EU AI Act CI/CD Compliance Finale: Complete August 2026 Readiness Checklist & Scorecard for High-Risk AI Providers
Post #5/5 in the sota.io EU AI Act Automated CI/CD Compliance Testing Series
August 2, 2026 is 60 days away. For high-risk AI providers and deployers, that deadline marks when EU AI Act compliance obligations become fully enforceable — including Articles 9, 12, 13, 14, and 15, all of which carry specific automated-testing requirements.
Over the past four posts in this series, we built a complete CI/CD compliance testing architecture covering the five core technical obligations. In this finale, we consolidate everything into a master checklist, a readiness scorecard, and an eight-week action plan you can use to close any remaining gaps before the deadline.

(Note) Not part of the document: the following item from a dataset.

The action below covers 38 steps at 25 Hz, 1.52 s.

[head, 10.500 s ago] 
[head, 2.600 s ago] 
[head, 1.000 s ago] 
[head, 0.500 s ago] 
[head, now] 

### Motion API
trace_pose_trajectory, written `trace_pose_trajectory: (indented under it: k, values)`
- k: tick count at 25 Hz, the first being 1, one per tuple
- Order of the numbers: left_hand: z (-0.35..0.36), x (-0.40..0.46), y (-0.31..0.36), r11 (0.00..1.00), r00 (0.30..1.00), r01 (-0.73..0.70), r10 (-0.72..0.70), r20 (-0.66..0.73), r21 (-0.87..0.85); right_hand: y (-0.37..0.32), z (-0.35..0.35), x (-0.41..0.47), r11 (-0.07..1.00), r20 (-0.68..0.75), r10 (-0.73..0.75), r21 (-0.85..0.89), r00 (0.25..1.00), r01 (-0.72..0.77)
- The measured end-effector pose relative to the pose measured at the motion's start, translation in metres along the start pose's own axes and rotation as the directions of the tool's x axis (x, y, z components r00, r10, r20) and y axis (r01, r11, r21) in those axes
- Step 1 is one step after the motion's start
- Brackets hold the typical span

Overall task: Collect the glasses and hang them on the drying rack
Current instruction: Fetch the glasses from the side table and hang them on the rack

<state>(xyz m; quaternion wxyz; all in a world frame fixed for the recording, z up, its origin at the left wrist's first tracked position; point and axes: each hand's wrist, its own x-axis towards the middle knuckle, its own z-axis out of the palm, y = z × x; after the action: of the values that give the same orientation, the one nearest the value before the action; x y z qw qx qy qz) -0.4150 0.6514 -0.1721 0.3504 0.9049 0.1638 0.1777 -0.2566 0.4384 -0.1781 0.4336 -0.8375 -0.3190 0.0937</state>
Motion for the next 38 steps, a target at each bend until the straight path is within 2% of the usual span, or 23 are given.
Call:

Series Recap: What We Built
This five-part series covered the full technical compliance testing pipeline:
| Post | Articles | CI/CD Gate Topic |
|---|---|---|
| #1/5 | All | Automated compliance testing architecture — pipeline overview, tooling selection, gate placement strategy |
| #2/5 | Art.15 | Accuracy & robustness testing gates — threshold enforcement, adversarial input detection, performance drift alerting |
| #3/5 | Art.13 + Art.14 | Transparency + human oversight gates — IFU completeness, output schema validation, stop-function testing, override mechanism coverage |
| #4/5 | Art.12 | Record-keeping gates — log completeness, structured audit trail verification, immutability checks |
| #5/5 (this) | All | Master checklist, readiness scorecard, 8-week action plan |
The Master CI/CD Compliance Checklist
Copy this checklist directly into your sprint backlog. Each item maps to a specific EU AI Act article obligation.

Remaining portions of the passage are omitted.